Я стал глядеть то на старца, то на зурнача, который иногда скользил по залу глазами.
Новокузнецк не помните, генацвале? Маленький городишко в тайге — Осинники? Ну вот, а теперь я тут. И друзья мои — достойные люди, которые и толк в вине понимают, и знают цену товариществу!
Старик был медлителен и важен, в каждом плавном жесте его сквозила особая значительность, и красноречивых моих взглядов, конечно, он не заметил, зато с зурначом мы уже раз и другой переглянулись и, кажется, друг другу понравились. Товарищи мои еще ни о чем не догадывались, а я взял бутылку и свой фужер, в котором было на донышке, налил почти всклень. Неизвестно зачем откашлялся, расправил грудь и, собираясь встать первым, положил ладони на край столешницы.
Они уже были рядом, но перед самым нашим столом старик приподнял голову, вглядываясь в кого-то, кто сидел в глубине за нами, и наш стол остался как бы в мертвом пространстве… Что же вы, отец?!
Или так-таки ничего не значит, что земляки ваши говорили мне в Улан-Удэ и в Иркутске: где бы ты ни родился — усы все равно, мол, наши! И ничего не значит, что где-либо в Красноярске я каждый раз старательно махал им в ответ, когда они радостно вскидывались за окном набирающего ход скорого поезда. Я ведь, отец, придумал такое слово: соусники. Товарищи, значит, по усам. Как братья по духу. Да и вообще разобраться: разве все мы не родственники, живущие на зеленой теплой земле? А усы — просто повод подойти или улыбнуться дружелюбней обычного… Или нет?
Глядя на меня, зурнач дунул посильней, повел в мою сторону трубою, и это была словно просьба к старику остановиться.
Старик задержался, очень медленно повел головой, но глянул не на нас — на зурнача. И в тот же миг зурнач покорно сделал шаг за ним вслед, только труба его вскрикнула печальней.
Готов поклясться, что я успел уловить и обращенный ко мне дружеский взгляд музыканта, и недоуменный кивок над еле заметно приподнятым плечом… Потому-то, наверное, показалось, что это ко мне был обращен теперь пронзительный плач зурны.
О чем она, думал я, плачет? О том ли, что я не грузин? Что мне поэтому так и не доведется почувствовать тепло плеча, которое более чем у других чутко к братству по крови?
Или зурна рассказала мне, что старец в черкеске мудр, его не обманешь, и одного почти неуловимого взгляда ему достаточно, чтобы понять: а не лукавлю я?
Товарищи мои не очень согласно, но крайне решительно затянули «Ермака»…
3
А ранней весной, в самом начале марта, у меня умер отец.
Светлая тебе, отец, память! Спасибо тебе за все! И — прости…
До этого никогда и ничем он не болел — болела мать. Сколько раз она собиралась помирать, сколько уже прощалась с нами, с детьми, сколько наставляла, как должны мы будем жить без нее. До сих пор помню этот сладковатый душок, который держался в темной непроветренной комнате, — он казался мне тогда запахом смерти. Помню беспомощно склоненную набок голову на подушке, помню грубую льняную рубашку на исхудалых ключицах матери и пожелтевшие ее руки поверх одеяла.

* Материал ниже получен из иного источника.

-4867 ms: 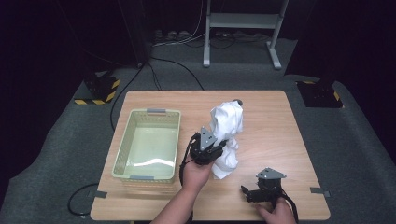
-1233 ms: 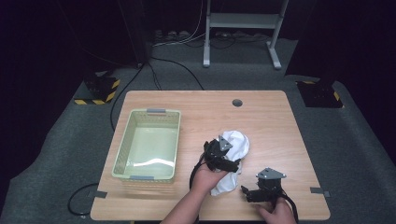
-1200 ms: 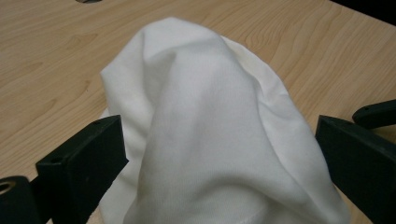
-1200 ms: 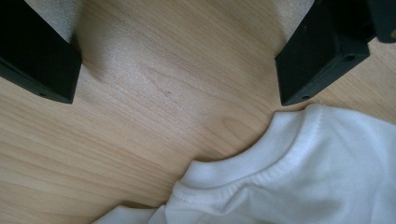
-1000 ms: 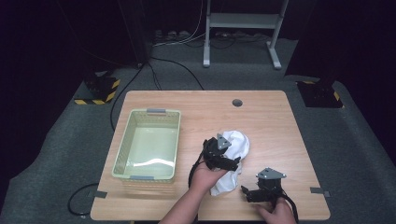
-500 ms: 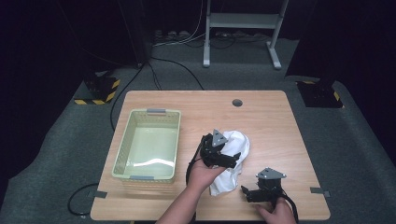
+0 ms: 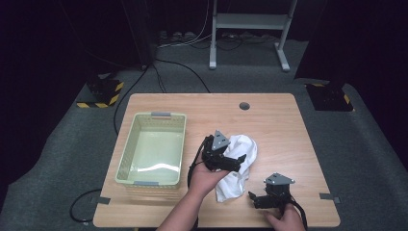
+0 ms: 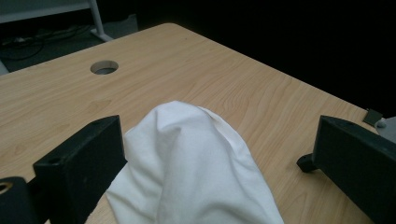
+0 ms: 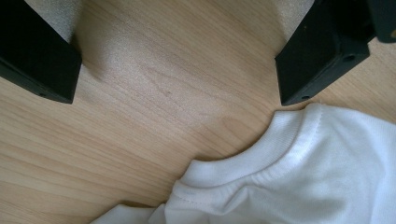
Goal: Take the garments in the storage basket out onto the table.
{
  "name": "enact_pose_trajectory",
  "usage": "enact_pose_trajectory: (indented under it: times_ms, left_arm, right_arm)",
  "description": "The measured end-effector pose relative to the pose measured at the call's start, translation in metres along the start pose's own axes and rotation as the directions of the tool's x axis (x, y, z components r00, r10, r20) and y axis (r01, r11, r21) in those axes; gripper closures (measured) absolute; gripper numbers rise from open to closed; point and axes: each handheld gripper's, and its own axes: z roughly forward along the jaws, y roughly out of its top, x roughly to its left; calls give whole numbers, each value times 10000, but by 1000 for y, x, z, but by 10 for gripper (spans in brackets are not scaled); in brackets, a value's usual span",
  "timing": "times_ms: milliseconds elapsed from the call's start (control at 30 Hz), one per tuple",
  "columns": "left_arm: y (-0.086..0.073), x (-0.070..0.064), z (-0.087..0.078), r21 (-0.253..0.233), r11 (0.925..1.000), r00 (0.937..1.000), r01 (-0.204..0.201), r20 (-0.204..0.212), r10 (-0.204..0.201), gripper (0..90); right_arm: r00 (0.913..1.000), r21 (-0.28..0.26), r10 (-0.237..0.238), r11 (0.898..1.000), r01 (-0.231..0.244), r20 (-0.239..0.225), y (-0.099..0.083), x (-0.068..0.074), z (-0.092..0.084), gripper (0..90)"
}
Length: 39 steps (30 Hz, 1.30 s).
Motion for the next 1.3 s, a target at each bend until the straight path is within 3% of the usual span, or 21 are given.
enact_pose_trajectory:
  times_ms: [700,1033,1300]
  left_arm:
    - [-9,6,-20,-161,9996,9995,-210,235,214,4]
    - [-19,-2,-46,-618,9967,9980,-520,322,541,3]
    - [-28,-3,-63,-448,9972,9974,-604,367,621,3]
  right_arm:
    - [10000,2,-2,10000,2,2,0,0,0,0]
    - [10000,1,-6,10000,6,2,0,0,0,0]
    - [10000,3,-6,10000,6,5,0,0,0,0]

Помню слабый затухающий голос, заклинающий меня защищать от злой мачехи младших братца с сестренкой…
Времена вольного студенчества, а потом заботы самостоятельной жизни потихоньку затушевали было память об этих тягостных минутах, которые я провел у постели тяжелобольной матери. Сперва мне казалось, что после, когда я уже уехал из дома, со здоровьем у нее стало получше, но потом, уже совсем недавно, спросил у брата: а что, когда он остался дома за старшего, ему небось тоже мама приказывала? Валера грустно улыбнулся: «Перво-наперво — отрежешь Танечке косы. Чтобы вши не завелись…»
А Танечка потом прощаться с мамой летала из Ташкента или ночным автобусом приезжала из Краснодара.
Бывало, мать месяцами не выходила из больницы. Отец попал в нее только раз — когда отравился из-за самодельной перепелиной дроби, которую станичные наши хитрячки да скупердяи катали из аккумуляторных свинцовых пластин. Вообще же ни лекарств, ни врачей он не признавал, с приобретенной на фронте убежденностью твердо веря, что панацея для русского человека — сорокаградусная. Он так всегда и говорил: встретил старого друга, и выпили, мол, с ним «по рюмашечке панацеи». Рюмашечкой частенько не обходилось, и в словаре у нашей родни давно уже бытовало несколько на первый взгляд странных выражений. Те, кто помоложе, говорили в выходной день, что Степаныч опять, мол, явился с ярмарки «под панацеей». Старшие выражались менее изящно: «напанацеился». Сколько у нас по этому поводу было в семье скандалов!